AVAILABLE DATA:
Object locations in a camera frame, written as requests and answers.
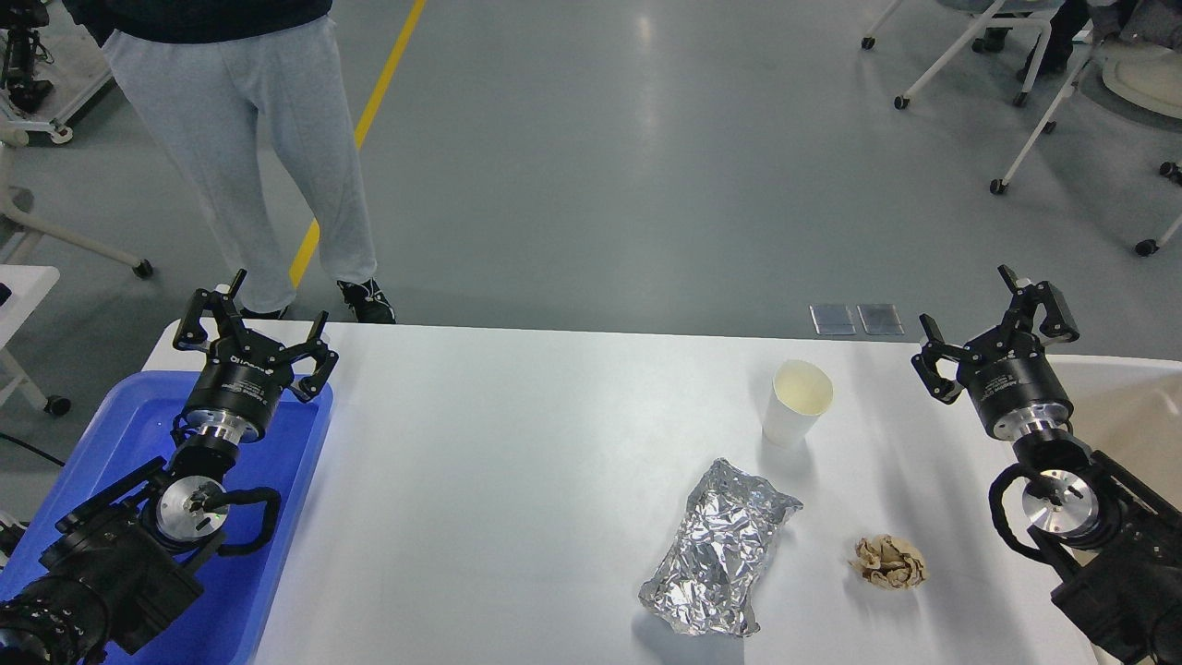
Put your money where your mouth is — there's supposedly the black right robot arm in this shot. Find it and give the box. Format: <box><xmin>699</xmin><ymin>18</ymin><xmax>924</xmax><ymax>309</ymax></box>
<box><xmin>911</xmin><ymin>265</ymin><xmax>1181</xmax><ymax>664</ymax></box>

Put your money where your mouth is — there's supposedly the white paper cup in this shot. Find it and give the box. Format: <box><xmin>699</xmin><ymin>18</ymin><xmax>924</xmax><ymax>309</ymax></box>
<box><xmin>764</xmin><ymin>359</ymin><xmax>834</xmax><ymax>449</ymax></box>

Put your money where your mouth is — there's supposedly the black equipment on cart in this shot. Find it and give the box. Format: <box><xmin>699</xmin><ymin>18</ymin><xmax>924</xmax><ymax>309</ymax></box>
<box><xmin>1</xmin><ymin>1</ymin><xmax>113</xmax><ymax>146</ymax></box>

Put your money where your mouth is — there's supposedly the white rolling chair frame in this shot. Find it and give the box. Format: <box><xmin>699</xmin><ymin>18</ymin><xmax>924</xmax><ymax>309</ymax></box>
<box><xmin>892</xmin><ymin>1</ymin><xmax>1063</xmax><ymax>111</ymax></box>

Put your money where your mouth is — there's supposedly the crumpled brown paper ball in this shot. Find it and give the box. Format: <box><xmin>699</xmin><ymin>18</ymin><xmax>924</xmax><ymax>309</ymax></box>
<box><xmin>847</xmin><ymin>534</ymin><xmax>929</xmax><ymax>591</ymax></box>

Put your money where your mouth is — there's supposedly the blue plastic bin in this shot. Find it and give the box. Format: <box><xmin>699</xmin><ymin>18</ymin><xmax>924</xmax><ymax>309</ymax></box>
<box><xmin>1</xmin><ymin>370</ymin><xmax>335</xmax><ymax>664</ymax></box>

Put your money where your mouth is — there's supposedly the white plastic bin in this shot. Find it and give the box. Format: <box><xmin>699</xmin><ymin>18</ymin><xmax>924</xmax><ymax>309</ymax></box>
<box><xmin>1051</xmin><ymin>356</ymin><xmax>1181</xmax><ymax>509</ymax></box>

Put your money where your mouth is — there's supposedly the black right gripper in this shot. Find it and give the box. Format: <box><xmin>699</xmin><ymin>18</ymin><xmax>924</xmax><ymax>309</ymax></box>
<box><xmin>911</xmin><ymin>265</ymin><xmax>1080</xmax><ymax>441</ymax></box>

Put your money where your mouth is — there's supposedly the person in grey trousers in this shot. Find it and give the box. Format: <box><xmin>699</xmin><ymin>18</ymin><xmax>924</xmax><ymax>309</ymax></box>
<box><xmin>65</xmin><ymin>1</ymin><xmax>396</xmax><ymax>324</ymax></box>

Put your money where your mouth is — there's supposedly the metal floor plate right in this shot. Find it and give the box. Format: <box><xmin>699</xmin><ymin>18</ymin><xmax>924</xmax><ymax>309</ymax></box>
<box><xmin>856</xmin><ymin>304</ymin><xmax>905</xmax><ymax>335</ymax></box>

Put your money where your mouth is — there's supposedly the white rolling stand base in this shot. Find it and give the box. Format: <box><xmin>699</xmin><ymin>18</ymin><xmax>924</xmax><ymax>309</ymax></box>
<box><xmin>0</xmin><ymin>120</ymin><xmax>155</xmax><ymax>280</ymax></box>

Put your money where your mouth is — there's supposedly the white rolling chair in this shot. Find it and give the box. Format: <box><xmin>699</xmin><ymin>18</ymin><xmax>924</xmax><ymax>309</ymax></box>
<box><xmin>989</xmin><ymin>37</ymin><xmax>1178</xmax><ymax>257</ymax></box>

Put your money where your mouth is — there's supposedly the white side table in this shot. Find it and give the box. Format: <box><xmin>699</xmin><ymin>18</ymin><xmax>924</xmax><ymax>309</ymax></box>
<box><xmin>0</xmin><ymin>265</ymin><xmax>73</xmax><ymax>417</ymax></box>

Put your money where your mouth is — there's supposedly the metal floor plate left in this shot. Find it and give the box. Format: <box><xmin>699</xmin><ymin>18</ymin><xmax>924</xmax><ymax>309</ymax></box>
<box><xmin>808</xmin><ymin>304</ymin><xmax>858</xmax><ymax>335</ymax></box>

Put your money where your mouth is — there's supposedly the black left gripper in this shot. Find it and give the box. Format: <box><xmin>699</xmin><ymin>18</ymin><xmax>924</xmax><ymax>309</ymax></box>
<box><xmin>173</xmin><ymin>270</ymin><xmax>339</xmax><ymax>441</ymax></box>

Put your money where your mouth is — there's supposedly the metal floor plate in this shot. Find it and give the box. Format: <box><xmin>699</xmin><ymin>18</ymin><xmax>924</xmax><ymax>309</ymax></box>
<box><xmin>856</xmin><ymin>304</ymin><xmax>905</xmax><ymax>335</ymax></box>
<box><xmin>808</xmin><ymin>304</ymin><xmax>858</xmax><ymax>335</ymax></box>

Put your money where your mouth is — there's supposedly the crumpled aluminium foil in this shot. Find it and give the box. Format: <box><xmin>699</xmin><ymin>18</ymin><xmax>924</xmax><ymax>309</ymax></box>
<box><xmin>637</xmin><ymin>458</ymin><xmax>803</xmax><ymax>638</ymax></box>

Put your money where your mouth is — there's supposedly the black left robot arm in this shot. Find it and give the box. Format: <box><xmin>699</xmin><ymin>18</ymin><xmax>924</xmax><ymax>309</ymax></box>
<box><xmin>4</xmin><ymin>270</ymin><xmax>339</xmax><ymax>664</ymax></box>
---
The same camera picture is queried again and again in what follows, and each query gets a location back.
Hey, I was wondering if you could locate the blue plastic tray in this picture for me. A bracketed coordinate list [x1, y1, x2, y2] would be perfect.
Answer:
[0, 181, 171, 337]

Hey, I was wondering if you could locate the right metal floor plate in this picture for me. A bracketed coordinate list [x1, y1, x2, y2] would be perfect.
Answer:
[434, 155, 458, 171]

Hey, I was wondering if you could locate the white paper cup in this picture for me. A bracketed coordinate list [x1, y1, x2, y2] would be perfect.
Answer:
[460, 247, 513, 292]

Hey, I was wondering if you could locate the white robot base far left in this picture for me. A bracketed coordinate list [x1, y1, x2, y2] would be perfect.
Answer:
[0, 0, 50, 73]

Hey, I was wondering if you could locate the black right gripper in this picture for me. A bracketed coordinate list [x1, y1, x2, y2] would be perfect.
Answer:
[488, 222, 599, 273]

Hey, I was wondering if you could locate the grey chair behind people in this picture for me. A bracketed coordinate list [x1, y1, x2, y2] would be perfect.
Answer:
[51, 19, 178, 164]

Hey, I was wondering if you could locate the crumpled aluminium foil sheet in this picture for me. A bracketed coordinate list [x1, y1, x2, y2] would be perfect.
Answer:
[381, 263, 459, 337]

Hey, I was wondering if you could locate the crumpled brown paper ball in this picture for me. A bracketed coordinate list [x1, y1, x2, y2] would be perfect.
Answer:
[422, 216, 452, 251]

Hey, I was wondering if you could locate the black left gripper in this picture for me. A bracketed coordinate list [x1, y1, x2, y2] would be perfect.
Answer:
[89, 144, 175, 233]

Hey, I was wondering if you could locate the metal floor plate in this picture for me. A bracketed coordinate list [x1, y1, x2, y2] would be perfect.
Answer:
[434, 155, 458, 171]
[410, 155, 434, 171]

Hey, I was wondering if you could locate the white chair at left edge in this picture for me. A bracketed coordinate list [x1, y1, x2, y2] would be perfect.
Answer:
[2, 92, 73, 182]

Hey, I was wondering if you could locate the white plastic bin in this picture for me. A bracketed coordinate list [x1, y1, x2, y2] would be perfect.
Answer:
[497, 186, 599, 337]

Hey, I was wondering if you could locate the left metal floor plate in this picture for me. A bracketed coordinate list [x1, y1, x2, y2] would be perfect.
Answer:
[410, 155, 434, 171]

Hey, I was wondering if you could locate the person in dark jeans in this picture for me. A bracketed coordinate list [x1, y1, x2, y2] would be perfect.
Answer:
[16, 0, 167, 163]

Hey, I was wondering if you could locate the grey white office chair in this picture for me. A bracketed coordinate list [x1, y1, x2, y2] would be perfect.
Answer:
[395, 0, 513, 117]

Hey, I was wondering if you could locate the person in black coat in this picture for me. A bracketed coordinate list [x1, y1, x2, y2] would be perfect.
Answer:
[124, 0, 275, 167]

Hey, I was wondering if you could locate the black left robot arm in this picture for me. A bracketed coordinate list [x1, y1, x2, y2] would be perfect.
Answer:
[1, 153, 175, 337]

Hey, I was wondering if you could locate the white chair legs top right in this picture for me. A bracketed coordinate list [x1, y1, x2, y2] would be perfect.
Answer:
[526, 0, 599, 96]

TRY IT: Count every line above that includes the string "left", and answer with the count only.

YOUR RESPONSE: 8